__Work request__
Begin at the line containing "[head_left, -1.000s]" and copy exactly through the last line of the listing, skipping every picture.

__Data__
··········

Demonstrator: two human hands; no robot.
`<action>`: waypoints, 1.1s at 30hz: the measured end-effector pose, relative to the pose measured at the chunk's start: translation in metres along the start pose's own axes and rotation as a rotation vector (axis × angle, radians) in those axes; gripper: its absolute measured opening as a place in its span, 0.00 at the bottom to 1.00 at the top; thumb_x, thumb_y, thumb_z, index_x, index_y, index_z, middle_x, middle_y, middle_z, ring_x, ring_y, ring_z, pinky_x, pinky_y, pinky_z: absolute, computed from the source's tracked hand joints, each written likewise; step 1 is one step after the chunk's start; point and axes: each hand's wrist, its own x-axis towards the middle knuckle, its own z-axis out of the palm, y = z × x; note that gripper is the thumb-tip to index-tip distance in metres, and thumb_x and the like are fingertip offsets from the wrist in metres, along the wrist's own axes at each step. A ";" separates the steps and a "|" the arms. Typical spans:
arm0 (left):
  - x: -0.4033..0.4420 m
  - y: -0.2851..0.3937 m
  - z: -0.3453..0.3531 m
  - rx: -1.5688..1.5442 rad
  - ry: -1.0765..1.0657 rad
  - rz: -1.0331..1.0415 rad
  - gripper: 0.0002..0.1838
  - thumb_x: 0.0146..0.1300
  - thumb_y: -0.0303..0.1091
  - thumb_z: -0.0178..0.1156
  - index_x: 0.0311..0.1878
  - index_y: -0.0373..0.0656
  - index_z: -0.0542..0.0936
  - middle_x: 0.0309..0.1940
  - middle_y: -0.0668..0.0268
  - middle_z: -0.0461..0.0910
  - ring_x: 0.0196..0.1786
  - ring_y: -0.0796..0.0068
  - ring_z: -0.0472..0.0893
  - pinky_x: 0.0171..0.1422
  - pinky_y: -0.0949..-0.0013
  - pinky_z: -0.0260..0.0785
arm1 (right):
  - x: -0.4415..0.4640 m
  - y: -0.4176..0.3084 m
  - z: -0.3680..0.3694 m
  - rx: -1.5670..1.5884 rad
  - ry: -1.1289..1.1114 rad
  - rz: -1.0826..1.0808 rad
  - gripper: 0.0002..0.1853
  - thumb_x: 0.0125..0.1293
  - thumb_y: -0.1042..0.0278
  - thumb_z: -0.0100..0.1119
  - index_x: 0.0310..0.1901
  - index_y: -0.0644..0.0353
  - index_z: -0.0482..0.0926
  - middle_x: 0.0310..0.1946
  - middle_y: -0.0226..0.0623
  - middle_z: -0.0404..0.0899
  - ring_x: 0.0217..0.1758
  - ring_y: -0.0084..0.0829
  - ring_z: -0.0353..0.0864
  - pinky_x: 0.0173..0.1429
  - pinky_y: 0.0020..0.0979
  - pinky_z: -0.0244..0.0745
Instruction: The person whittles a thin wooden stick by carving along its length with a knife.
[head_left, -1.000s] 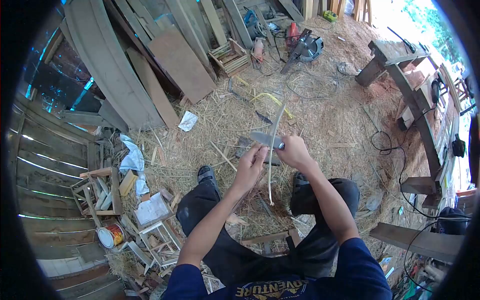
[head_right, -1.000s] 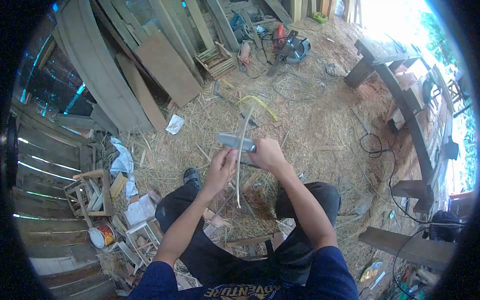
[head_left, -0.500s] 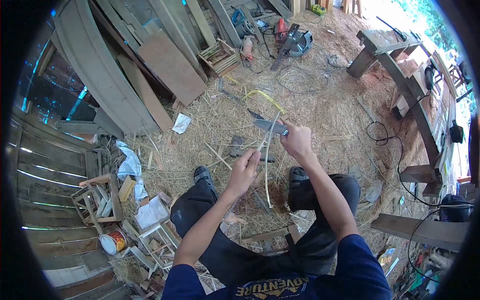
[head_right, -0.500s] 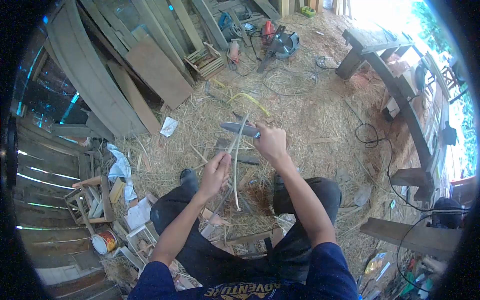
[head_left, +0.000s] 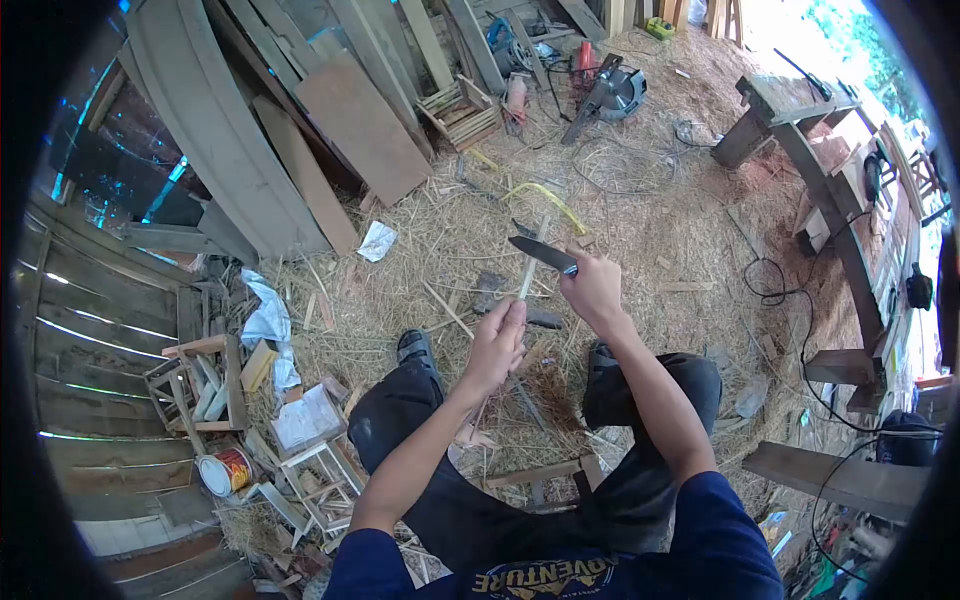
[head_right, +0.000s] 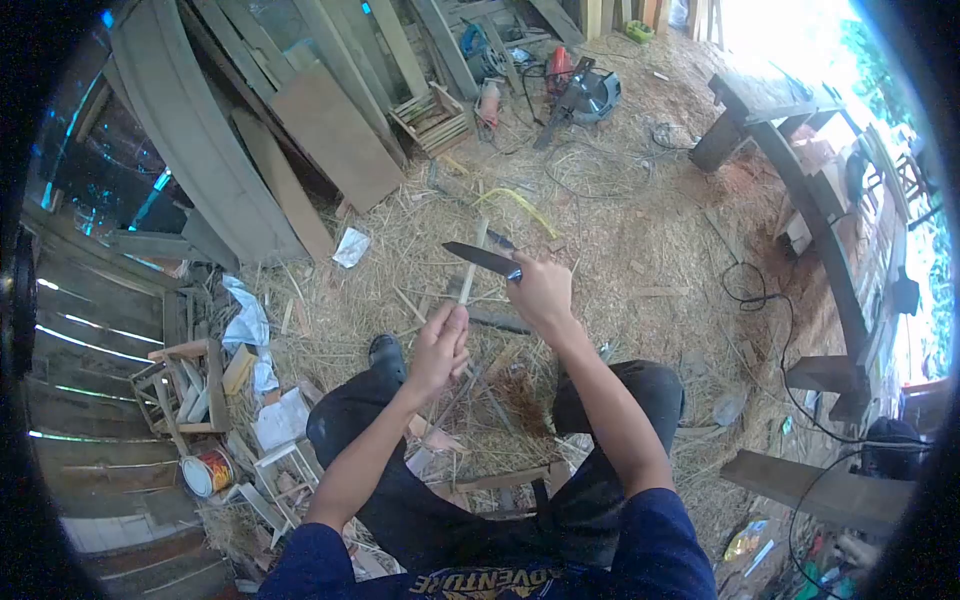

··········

__Answer to this task__
[head_left, -1.000s] 
[head_right, -1.000s] 
[head_left, -0.500s] 
[head_right, -0.500s] 
[head_left, +0.000s] 
[head_right, +0.000s] 

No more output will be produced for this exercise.